## EXERCISE PROMPT
Given the listing below, write out exactly the lines starting with the line that has "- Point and" and going on through the line that has "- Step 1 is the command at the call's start", both kept.

------ DATA FOR THIS EXERCISE

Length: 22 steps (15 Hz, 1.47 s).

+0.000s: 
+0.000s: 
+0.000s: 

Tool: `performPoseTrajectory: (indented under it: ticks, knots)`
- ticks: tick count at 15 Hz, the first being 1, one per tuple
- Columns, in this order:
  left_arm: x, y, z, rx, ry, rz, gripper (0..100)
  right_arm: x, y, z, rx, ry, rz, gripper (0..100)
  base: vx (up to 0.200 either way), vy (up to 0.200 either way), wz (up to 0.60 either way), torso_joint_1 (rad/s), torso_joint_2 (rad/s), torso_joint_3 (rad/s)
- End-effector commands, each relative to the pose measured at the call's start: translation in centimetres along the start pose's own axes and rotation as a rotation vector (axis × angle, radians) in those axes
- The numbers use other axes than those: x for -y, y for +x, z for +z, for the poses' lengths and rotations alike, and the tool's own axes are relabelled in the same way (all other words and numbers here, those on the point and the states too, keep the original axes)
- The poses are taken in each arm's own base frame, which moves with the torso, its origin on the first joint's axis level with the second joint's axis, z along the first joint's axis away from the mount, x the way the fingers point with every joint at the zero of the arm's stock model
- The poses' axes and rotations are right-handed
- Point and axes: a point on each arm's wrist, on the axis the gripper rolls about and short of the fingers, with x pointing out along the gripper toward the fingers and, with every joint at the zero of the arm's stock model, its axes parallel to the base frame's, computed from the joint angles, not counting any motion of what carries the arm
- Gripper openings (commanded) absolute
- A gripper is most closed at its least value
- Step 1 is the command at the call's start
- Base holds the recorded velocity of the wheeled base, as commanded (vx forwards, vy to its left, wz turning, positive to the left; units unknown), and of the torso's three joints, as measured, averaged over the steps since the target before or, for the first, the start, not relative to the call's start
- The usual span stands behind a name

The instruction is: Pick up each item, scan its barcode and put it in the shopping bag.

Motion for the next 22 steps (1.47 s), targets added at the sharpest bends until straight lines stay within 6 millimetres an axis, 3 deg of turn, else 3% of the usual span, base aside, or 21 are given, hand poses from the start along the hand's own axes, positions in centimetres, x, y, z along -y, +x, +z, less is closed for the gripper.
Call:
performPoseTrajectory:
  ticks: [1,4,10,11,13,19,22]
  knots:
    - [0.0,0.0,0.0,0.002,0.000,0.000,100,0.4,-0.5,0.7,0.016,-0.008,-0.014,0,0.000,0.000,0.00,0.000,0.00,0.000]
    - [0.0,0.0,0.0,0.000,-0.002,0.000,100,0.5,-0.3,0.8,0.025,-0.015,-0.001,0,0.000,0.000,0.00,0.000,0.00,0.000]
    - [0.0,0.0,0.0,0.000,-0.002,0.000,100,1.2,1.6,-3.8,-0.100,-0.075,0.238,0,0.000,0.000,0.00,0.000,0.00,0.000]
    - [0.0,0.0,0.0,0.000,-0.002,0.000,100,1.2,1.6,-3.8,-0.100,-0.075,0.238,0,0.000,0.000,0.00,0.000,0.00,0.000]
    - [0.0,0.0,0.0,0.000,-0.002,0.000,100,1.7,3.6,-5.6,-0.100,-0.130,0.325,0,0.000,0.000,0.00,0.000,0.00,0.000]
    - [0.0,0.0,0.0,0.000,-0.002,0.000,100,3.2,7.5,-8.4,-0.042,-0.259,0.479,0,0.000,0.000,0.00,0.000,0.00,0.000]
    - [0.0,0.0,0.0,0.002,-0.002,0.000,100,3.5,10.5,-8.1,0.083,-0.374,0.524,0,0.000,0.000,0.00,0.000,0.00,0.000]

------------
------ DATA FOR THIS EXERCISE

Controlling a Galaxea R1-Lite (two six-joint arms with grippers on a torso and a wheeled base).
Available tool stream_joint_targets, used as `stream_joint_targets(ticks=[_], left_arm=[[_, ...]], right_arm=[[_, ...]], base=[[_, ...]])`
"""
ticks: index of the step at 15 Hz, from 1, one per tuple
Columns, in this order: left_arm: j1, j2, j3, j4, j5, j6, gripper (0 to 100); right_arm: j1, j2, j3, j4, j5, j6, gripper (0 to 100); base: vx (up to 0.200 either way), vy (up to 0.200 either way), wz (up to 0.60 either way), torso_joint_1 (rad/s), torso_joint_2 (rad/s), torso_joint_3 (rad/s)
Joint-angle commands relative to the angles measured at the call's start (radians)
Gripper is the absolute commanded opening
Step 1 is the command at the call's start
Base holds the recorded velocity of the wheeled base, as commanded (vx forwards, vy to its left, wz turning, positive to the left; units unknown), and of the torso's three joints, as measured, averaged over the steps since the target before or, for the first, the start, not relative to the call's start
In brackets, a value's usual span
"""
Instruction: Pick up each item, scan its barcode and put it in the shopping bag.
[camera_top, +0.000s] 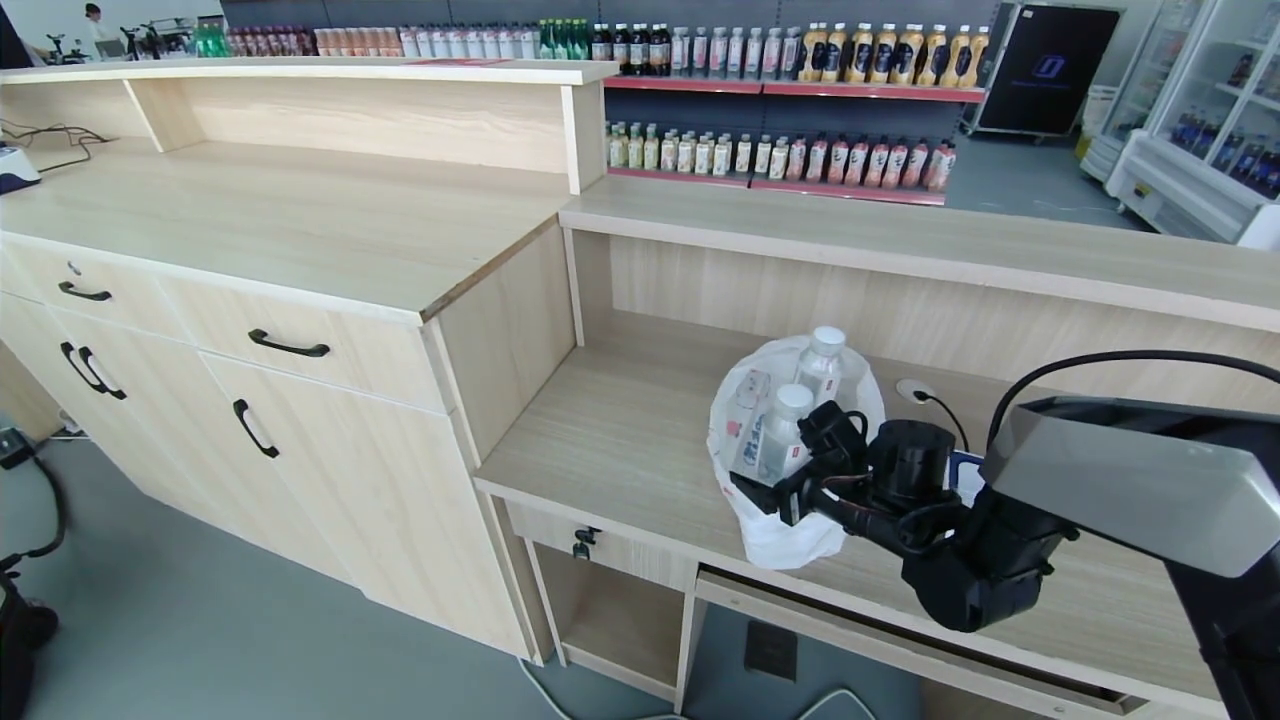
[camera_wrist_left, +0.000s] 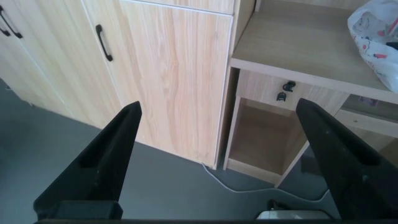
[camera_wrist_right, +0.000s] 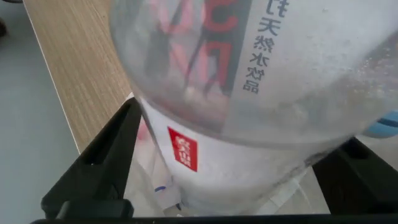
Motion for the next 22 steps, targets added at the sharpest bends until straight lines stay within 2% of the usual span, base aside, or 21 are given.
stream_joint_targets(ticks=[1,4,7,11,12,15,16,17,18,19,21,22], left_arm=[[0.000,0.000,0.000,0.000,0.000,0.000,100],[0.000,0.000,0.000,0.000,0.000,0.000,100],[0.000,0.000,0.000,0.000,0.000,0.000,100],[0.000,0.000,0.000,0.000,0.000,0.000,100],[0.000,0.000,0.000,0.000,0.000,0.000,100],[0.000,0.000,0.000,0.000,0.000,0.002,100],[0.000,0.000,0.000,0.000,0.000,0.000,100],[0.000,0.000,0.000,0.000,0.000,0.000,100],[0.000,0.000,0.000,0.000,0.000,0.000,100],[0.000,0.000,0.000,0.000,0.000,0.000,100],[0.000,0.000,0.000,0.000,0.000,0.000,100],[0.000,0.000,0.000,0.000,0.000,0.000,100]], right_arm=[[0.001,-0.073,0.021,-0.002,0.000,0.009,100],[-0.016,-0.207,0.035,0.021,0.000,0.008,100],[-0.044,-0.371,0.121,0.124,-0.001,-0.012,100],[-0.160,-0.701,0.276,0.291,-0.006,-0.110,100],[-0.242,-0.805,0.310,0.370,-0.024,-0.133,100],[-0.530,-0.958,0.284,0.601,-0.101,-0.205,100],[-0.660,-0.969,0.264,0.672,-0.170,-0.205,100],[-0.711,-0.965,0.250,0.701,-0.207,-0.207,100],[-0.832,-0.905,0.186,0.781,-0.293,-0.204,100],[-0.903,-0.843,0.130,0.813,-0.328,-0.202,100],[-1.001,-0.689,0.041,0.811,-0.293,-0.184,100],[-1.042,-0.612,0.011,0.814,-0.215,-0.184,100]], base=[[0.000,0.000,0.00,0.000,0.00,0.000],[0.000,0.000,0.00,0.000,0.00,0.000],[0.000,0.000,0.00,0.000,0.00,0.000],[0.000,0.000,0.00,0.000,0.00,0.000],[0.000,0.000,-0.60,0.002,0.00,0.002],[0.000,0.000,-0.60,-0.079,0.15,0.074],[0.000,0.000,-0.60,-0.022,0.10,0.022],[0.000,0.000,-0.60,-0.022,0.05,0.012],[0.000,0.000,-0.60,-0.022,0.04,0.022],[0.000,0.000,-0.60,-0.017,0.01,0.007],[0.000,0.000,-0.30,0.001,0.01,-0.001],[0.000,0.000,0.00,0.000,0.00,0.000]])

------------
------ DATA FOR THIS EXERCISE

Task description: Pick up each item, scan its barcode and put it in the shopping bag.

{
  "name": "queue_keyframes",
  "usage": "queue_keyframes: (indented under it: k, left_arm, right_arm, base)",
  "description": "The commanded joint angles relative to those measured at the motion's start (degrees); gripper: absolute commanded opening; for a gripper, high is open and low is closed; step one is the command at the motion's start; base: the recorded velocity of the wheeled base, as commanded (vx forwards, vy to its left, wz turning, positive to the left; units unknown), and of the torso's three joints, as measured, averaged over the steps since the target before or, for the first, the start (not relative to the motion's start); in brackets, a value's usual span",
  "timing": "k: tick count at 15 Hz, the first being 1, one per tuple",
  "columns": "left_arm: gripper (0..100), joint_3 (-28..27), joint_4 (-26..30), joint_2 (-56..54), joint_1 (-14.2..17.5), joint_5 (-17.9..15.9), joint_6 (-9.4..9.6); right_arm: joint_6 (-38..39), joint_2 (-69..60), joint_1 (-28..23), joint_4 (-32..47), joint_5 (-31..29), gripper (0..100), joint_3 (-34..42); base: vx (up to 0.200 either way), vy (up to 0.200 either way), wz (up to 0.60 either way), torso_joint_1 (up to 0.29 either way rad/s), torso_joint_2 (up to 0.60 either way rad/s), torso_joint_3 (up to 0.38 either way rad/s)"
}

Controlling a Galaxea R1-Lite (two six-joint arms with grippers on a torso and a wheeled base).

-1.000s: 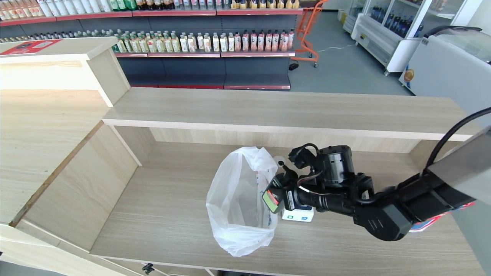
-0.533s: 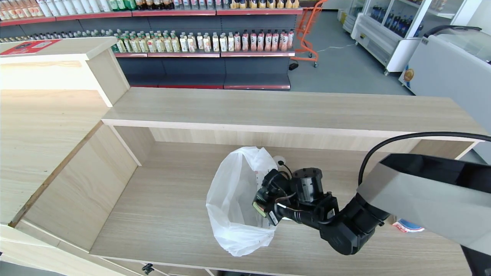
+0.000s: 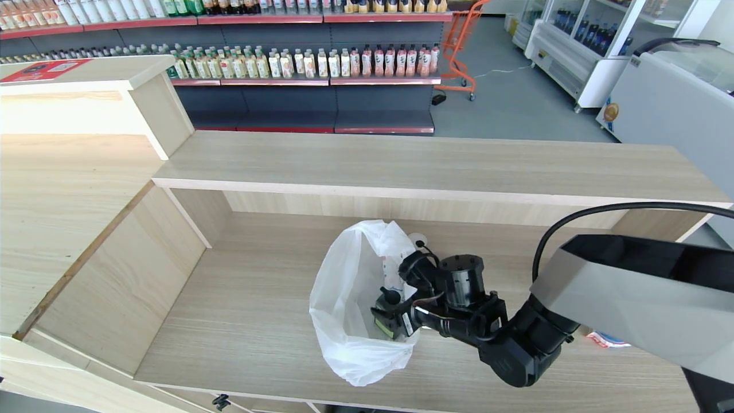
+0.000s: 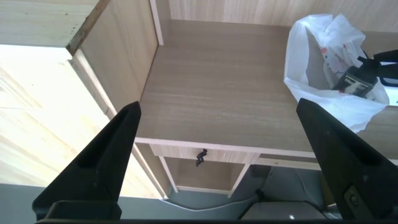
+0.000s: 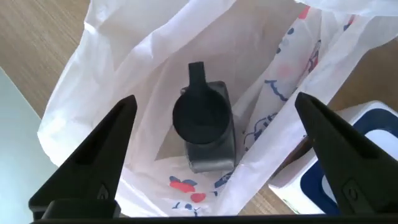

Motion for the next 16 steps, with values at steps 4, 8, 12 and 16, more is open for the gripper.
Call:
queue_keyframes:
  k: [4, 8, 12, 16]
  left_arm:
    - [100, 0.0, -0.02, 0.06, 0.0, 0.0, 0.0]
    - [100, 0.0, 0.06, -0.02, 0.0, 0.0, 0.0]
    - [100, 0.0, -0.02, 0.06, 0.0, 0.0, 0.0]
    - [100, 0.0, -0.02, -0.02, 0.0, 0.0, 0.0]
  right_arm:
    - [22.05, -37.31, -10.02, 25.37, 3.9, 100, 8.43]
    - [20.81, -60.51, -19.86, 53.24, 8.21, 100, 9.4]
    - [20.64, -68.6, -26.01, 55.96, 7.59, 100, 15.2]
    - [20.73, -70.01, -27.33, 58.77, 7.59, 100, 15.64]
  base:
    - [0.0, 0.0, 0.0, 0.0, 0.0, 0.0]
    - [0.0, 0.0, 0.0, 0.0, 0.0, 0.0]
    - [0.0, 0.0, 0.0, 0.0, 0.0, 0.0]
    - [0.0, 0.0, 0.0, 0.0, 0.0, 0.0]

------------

## RESULT FOR THIS TASK
- Point and axes: a point on each arm's wrist, on the axis the gripper rolls about and short of the fingers, with x pointing out along the gripper toward the fingers and, with every joint at the zero of the arm's stock model, its axes parallel to the base frame's, computed from the joint angles, not counting any motion of what carries the arm
- Gripper openings (commanded) absolute
- A gripper is most closed at its least value
- Step 1 is the command at the call's start

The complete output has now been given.